WRKB
- Kannapolis, North Carolina; United States;
- Frequency: 1460 kHz

Programming
- Format: Southern gospel
- Affiliations: Salem Radio Network

Ownership
- Owner: Carl Ford; (Ford Broadcasting, Inc.);
- Sister stations: WRNA

History
- First air date: December 1, 1960
- Call sign meaning: "Radio Kannapolis"

Technical information
- Licensing authority: FCC
- Facility ID: 22029
- Class: D
- Power: 2,000 watts daytime; 194 watts nighttime;
- Transmitter coordinates: 35°29′14″N 80°36′18″W﻿ / ﻿35.48722°N 80.60500°W
- Translator: 99.3 W257EI (Kannapolis)

Links
- Public license information: Public file; LMS;
- Website: fordbroadcasting.com

= WRKB =

WRKB (1460 AM) is a radio station broadcasting a southern gospel format.
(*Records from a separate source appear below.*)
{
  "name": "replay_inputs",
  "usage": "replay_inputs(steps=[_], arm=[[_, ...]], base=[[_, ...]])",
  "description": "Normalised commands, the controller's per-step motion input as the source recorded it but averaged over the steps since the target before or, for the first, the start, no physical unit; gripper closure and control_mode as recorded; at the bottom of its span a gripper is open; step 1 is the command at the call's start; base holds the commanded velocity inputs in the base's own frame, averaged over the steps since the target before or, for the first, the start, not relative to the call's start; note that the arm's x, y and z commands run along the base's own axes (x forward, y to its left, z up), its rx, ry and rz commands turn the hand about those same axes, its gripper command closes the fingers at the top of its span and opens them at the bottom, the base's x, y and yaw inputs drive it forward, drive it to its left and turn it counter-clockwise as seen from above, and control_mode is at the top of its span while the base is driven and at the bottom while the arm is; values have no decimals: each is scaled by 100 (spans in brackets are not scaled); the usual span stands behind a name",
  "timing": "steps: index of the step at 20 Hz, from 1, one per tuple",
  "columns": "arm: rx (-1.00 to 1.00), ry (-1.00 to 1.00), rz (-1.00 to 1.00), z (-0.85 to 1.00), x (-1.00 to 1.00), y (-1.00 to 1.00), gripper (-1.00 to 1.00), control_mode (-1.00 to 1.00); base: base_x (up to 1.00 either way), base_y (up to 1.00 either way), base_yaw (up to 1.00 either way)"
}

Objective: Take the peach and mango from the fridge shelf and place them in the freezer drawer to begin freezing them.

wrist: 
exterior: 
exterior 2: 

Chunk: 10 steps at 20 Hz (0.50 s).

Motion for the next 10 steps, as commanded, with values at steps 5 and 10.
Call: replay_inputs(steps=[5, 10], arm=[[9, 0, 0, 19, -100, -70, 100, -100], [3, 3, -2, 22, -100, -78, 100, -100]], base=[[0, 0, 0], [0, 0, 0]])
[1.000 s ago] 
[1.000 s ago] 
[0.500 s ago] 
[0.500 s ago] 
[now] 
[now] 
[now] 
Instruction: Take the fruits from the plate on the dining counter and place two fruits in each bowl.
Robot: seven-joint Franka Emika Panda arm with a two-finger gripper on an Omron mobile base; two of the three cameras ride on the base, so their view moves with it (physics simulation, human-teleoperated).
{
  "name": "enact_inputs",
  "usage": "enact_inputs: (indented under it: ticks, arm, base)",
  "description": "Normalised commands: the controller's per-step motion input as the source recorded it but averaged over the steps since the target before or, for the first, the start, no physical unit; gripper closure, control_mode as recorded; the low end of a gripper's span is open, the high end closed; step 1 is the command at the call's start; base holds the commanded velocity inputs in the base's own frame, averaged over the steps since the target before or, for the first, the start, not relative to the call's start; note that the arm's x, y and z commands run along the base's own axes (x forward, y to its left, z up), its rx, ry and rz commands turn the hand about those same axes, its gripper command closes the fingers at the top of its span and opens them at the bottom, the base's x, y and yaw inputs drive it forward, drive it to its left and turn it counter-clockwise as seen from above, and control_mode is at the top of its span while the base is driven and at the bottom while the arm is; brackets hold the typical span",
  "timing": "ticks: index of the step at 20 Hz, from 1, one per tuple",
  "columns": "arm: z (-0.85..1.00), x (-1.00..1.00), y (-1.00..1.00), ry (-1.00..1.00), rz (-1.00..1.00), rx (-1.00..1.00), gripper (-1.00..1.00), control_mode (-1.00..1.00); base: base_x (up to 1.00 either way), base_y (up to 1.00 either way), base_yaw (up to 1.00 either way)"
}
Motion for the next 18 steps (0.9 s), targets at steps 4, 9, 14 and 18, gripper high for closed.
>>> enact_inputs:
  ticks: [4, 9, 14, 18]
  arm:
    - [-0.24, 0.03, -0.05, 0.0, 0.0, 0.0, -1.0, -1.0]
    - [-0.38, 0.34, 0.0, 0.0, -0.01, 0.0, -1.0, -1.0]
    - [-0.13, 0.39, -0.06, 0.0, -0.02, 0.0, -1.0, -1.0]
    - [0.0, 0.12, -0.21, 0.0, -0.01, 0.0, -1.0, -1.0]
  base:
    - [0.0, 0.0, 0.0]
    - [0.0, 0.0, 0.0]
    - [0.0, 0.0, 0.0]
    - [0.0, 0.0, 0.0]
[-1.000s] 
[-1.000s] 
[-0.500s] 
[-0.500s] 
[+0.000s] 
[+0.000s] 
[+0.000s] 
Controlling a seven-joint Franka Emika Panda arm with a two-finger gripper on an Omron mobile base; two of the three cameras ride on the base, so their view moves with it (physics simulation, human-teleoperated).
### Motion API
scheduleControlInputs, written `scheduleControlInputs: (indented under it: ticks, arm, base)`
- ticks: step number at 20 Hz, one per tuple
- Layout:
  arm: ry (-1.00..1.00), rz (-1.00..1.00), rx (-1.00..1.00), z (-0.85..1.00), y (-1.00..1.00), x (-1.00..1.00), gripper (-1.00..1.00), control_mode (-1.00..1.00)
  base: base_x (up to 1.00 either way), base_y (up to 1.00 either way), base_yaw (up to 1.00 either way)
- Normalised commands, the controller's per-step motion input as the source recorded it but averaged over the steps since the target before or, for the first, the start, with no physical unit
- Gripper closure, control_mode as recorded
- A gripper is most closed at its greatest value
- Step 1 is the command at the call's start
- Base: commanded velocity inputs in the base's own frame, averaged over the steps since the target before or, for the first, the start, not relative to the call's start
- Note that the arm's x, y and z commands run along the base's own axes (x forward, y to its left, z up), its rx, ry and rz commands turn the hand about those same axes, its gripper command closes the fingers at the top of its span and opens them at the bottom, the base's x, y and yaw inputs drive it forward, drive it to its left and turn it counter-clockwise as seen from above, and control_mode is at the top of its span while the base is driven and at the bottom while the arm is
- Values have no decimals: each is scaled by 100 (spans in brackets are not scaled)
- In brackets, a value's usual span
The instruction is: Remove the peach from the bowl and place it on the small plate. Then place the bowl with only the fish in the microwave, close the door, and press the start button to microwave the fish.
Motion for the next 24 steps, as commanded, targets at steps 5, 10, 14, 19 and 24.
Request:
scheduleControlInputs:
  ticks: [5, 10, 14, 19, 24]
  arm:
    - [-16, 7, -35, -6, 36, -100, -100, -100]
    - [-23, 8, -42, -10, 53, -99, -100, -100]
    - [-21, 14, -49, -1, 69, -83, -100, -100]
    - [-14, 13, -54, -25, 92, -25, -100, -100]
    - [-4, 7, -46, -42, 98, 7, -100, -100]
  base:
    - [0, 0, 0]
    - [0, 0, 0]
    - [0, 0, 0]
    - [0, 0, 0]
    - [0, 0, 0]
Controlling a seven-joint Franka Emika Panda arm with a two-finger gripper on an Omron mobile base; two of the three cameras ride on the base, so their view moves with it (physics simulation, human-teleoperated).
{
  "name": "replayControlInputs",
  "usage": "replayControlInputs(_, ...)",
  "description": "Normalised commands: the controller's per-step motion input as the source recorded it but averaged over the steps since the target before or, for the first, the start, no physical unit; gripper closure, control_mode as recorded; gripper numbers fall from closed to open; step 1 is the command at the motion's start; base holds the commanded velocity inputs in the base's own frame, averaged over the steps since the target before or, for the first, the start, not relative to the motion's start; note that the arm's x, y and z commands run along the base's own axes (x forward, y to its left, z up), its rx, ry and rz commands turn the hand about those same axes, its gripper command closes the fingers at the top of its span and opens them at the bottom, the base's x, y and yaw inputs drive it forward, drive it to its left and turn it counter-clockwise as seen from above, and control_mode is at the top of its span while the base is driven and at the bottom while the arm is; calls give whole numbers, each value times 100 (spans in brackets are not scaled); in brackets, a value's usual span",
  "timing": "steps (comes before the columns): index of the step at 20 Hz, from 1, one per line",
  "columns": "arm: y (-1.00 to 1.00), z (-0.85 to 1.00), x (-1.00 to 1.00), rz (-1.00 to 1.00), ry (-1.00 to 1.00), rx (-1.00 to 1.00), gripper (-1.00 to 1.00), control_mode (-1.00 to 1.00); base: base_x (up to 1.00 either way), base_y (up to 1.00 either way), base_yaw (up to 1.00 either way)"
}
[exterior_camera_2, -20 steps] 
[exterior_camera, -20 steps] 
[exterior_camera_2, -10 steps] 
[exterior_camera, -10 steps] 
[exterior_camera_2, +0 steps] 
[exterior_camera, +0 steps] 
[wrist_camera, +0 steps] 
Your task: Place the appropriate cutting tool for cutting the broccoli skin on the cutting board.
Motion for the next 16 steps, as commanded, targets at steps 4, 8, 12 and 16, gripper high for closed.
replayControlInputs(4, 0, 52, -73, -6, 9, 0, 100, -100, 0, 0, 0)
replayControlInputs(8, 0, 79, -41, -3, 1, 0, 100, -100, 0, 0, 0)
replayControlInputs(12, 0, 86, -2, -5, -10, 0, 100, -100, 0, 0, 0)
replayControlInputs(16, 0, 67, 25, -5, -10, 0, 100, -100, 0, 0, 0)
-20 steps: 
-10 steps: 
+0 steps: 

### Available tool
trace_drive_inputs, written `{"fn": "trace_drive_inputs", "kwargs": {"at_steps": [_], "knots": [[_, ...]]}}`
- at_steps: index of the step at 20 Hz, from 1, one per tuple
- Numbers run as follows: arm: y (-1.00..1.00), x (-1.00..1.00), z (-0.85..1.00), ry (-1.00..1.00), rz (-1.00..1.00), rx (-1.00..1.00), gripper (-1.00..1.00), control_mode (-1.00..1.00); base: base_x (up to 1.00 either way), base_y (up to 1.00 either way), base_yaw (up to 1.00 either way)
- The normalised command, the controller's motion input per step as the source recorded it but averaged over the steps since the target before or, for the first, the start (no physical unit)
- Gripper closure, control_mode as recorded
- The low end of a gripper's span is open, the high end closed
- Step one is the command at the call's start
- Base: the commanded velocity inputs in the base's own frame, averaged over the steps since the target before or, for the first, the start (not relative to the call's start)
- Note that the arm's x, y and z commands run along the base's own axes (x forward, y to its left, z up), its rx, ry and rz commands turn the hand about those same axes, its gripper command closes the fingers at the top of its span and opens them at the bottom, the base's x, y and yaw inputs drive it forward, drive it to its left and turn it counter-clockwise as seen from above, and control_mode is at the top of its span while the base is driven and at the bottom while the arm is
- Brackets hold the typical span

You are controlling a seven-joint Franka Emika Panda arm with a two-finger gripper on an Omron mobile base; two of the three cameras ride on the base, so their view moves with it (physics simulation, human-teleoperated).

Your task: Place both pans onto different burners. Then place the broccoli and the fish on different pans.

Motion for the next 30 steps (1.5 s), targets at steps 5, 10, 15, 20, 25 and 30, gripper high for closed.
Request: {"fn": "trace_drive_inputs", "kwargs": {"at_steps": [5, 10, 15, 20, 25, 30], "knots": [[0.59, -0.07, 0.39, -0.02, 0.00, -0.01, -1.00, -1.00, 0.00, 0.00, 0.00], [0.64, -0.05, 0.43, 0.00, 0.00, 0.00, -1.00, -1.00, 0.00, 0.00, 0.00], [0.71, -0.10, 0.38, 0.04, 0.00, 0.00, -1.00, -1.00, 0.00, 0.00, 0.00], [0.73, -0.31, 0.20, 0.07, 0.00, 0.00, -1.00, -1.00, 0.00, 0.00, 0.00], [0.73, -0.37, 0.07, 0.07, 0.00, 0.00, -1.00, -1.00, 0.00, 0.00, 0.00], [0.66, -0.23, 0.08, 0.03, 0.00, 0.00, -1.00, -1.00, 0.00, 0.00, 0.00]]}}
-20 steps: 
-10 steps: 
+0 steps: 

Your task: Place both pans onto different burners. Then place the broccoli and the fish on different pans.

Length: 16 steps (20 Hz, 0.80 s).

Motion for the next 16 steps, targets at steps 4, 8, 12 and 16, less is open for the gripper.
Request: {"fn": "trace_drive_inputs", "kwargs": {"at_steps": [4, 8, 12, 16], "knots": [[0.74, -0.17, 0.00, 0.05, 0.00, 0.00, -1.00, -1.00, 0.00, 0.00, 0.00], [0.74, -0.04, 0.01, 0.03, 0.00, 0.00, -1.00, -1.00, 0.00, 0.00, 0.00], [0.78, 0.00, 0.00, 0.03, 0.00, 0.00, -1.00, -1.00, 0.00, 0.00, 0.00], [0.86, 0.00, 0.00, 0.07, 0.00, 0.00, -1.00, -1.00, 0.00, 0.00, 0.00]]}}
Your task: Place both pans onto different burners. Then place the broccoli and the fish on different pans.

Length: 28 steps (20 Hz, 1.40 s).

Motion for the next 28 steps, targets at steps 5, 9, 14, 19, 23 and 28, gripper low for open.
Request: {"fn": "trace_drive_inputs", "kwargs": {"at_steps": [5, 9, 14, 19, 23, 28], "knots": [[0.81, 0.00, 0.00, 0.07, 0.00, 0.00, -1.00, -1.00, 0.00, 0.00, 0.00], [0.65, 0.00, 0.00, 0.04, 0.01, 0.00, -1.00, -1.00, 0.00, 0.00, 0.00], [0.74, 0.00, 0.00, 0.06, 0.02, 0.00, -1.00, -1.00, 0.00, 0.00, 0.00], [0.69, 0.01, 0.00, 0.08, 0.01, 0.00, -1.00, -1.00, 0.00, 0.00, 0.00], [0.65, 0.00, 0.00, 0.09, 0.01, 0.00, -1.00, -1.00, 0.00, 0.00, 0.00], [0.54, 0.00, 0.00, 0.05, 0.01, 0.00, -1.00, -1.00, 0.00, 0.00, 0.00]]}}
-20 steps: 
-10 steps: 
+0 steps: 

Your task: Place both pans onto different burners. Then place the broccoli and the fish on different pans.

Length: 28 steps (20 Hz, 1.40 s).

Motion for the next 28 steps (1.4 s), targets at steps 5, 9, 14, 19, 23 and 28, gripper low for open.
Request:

Licensed to Kannapolis, North Carolina, United States, it serves the Rowan and Cabarrus county areas. The station is owned by Carl Ford's Ford Broadcasting.

==History==
Carl L Ford's first job was at WRKB in Kannapolis, which was owned by Bill Hefner at the time. Now Ford and his wife Angela own Ford Broadcasting, which owns WRKB and WRNA. The two stations broadcast the same programming, and Ford hosts a morning show on both stations.